My bet is that you did not recall lying on a beach sipping a Mai Tai. I am nearly certain that what came to mind was not watching a college football game from the couch. What I am nearly certain of is that it was a moment when you felt like you were contributing. I imagine it was a moment when you felt confident in your strengths. I imagine it was a moment when you felt connected to others.
Want more of those moments? These seemingly fleeting moments are the focus of this Navalent Quarterly. We want to discuss how we can be leaders who thrive and how organizations can create a context in which more thriving can happen.
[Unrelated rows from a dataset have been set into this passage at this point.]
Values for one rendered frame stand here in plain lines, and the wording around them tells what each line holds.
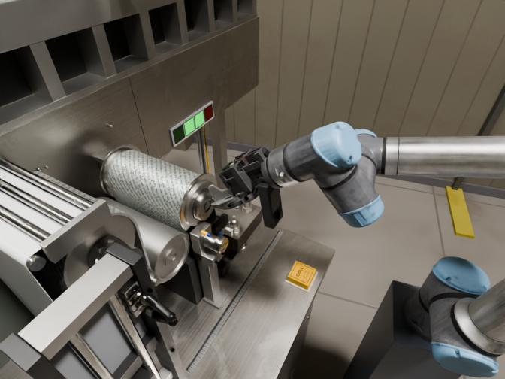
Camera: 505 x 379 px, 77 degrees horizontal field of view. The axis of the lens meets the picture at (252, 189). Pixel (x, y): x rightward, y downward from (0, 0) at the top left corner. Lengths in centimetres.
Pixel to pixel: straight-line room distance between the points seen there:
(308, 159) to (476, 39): 220
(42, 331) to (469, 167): 67
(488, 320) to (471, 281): 15
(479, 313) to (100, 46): 101
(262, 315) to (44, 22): 88
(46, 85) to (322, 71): 210
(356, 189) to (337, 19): 206
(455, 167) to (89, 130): 82
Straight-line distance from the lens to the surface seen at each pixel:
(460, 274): 93
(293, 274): 104
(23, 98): 92
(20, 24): 82
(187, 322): 100
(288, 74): 270
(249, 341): 96
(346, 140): 51
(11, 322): 106
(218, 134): 173
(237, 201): 65
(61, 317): 44
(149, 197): 79
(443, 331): 85
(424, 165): 67
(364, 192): 57
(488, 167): 68
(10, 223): 58
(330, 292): 213
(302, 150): 53
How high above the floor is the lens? 178
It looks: 41 degrees down
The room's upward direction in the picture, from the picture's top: straight up
The word thrive has its roots in botany and is defined as “vigorous growth.” Who doesn’t want vigorous growth for themselves or their organization? Wanting it and encouraging it, however, are two different things. As acclaimed scientist and chef Daniel Barber describes, “To grow nature is to encourage more of it. That’s not easy to do. More nature means less control. Less control requires a certain kind of faith…The best farmers are observers. They listen. They don’t exert their control.”
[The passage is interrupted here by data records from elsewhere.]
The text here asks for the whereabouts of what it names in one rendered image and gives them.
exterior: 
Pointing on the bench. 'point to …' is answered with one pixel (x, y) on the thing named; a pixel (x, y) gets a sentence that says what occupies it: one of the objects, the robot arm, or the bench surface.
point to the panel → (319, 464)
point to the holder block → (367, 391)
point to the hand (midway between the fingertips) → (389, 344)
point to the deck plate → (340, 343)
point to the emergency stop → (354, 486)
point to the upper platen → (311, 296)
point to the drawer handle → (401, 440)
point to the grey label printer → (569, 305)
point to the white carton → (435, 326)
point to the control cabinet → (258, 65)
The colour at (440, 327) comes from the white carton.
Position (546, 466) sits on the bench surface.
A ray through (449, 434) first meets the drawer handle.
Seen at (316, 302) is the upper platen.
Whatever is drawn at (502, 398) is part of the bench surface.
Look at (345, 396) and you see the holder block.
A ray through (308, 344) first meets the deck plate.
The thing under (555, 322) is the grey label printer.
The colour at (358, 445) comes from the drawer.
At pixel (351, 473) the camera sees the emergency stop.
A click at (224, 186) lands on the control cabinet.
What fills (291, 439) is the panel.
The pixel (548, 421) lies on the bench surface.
Learning how to encourage growth in an organization is more important than ever in our workplaces. Statistics show that many people are quitting and leaving (giving up on the promise of organizational life and going into self-employment) or they are quitting and staying (studies say that 70% of the workforce is disengaged). Either way, it is a failure of the promise of organizations to steward people’s experience of employment and to help them thrive.
On this blog in the following weeks we will ask ourselves how specific elements of organizational life – management, organizational structure, talent development, networking – can create the context that encourages thriving. We will share what we believe are the four inseparable requirements of a thriving organization. And through these posts we hope that we can all learn how to be “organizational farmers” who listen, respond, and design opportunities for vigorous growth.